I was looking at my expended shells (sabots) and they seemed to be normal shell cases. Can you reload your own sabots? OR, Can you use the old sabot cases to reload other types of rounds?


----------



## Mr. 16 gauge (Jan 26, 2000)

Paul;
Yes, you can reload those hulls.....if you have data for them. I searched a long time for a particular Remington hull (SP) for some steel shot reloading data that I had and could never find any that fit the description. Then one day I picked up a slug hull at the range, and there it was! So I gathered up a few for experimentation.
As for sabots themselves, I don't know of anyone who actually manufactures a sabot for reloading, but I have reloaded slugs in a normal plastic shot cup, and they act similar to a sabot (the plastic grips the rifling and imparts spin, ect). The mold I have is a LEE, but Lyman also makes both a mold and sells the projectiles. Ballistic products has a booklet on slug reloading (including 16 gauge ) which I have found most informative, but I am coming to the conclusion that unless you shoot a BUNCH of slugs throughout the year, it isn't really cost effective nor do you gain much in accuracy.
Also, slug hulls tend to have high brass, which can be a pain in the butt to reload......I prefer low brass, even for my heavy steel, bismuth, slug, ect. loads. Hope this helps answer your question.


----------



## Guest (Oct 27, 2001)

I was just wondering I do not reload.. but my uncles do... so if they could reload them with shot or whatever I was just going to save the ones I shoot for them... call me cheap but it was worth the thought


----------



## Mr. 16 gauge (Jan 26, 2000)

Paul;
We are not "cheap".......we are "frugal"


----------



## mparks (Sep 4, 2001)

At $9 for a box of 5 sabots it wouldn't take long for reloading to be cost effective. 

I've often tought about trying to reload slugs. But there just doesn't seem to be much info out there on it. Mr. 16, how does the accuracy of lead slugs in a regular shot compare w/factory Sabots?

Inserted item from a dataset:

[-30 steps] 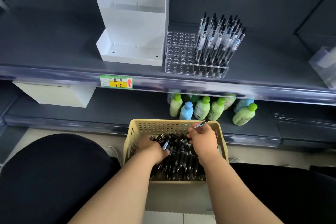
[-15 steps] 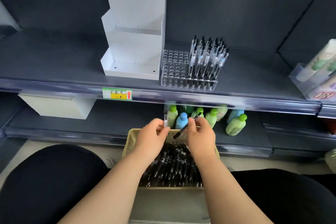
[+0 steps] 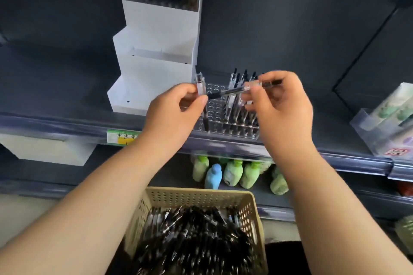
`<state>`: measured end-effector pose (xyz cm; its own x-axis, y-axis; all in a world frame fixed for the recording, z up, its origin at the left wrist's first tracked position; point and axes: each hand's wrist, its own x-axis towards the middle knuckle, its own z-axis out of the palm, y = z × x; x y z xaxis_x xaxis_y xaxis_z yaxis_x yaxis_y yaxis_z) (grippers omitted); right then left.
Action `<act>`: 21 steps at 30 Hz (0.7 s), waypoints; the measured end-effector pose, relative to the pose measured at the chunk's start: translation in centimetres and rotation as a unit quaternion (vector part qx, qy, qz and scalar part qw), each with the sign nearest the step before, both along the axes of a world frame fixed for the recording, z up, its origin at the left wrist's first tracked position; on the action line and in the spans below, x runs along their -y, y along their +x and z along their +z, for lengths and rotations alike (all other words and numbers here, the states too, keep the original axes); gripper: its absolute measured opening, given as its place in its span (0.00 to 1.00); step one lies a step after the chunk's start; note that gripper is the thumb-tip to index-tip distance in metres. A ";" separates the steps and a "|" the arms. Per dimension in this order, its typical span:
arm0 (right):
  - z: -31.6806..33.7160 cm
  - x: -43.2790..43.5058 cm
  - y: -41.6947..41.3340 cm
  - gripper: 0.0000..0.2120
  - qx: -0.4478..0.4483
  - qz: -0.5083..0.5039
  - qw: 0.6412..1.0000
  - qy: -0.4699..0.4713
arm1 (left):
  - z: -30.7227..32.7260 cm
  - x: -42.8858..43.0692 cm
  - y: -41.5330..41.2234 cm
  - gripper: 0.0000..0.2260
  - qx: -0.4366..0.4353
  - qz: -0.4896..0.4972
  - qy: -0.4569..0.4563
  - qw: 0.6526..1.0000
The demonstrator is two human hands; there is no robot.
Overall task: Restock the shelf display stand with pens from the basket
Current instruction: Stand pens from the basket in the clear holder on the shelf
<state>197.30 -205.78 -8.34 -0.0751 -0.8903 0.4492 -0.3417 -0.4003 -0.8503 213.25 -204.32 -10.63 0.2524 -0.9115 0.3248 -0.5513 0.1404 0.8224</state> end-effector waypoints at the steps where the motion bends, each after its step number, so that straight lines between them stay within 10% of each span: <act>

I shoot a Marlin 512 and am very happy with its 100yd accuracy w/3" Rem Copper Solids. I would saccrifice a little power and accuracy for cheaper loads that I would shoot more of.


----------



## Mr. 16 gauge (Jan 26, 2000)

Mparks;
I just went over my data, and some of the loads were comparable to factory loads (4-5" groups) at 50 yards. The worst I had was unmeasurable and the best I had was 3" at 50 yards. IN comparison, the best factory load I had was Brenneke (2 1/2") and Winchester Foster (2"), and the worst was Fiocchi at 9" (at 50 yards). Remember that all my slug guns are smooth bore, and that I am told that rifled barrels will make these handloaded slugs more accurate as the rifling will impart spin to the wad, like a sabot.
You can get a lot of info from Ballistic Products (www.ballisticproducts.com) catalog; they have many styles of slugs to choose from. However, beware if you order thier slug reloading manual....most all of them require components that are only found in Ballistic Products catalog (surprise, surprise ) and almost all require a roll crimp, necessitating a roll crimper. I went with the LEE mold, and they give you about 14 different loads to try (and they are all folded crimps), but only two powders. If I can give you any more information, let me know. Good luck.


----------



## mparks (Sep 4, 2001)

Thanks for the info Mr. 16.

I have a question as to what exactly is a roll crimp and a fold crimp.

With the fold crimp, I'm assuming the end result would be a shell that looks like a regular shotshell except with a slug inside?

I looked at the Ballistic Products web page and see that it appears that a roll crimp is the same as what is used on factory slugs. Is that true?

This is a very interesting topic to me since I already reload and pour my own muzzleloader bullets. Sounds like the only special equipment I would need to buy would be the Lee mould.


----------



## Mr. 16 gauge (Jan 26, 2000)

MParks;
Yep, that is pretty much it, except that the folded crimp didn't really become popular on shotshells until the plastic cases came to become standard. Roll crimps used to be used on all shotshells, and a cardboard disc (usually printed with the shot size and load information) was used to hold the shot in. You and get a device that will enable you to roll crimp from BP, but with the LEE slug, all the data states folded crimps. Make sure, for saftey sake, that you lable each shell as to what it is (if there is a slug inside).....don't need any accidents at the trap range, ect. 
You can check out the LEE mould at www.leeprecision.com.


----------



## Sargeyork (Dec 9, 2004)

Lightfield does supply the Commander IDS slug as a reloading component and provides data for the powder and hull to use.

Sargeyork


----------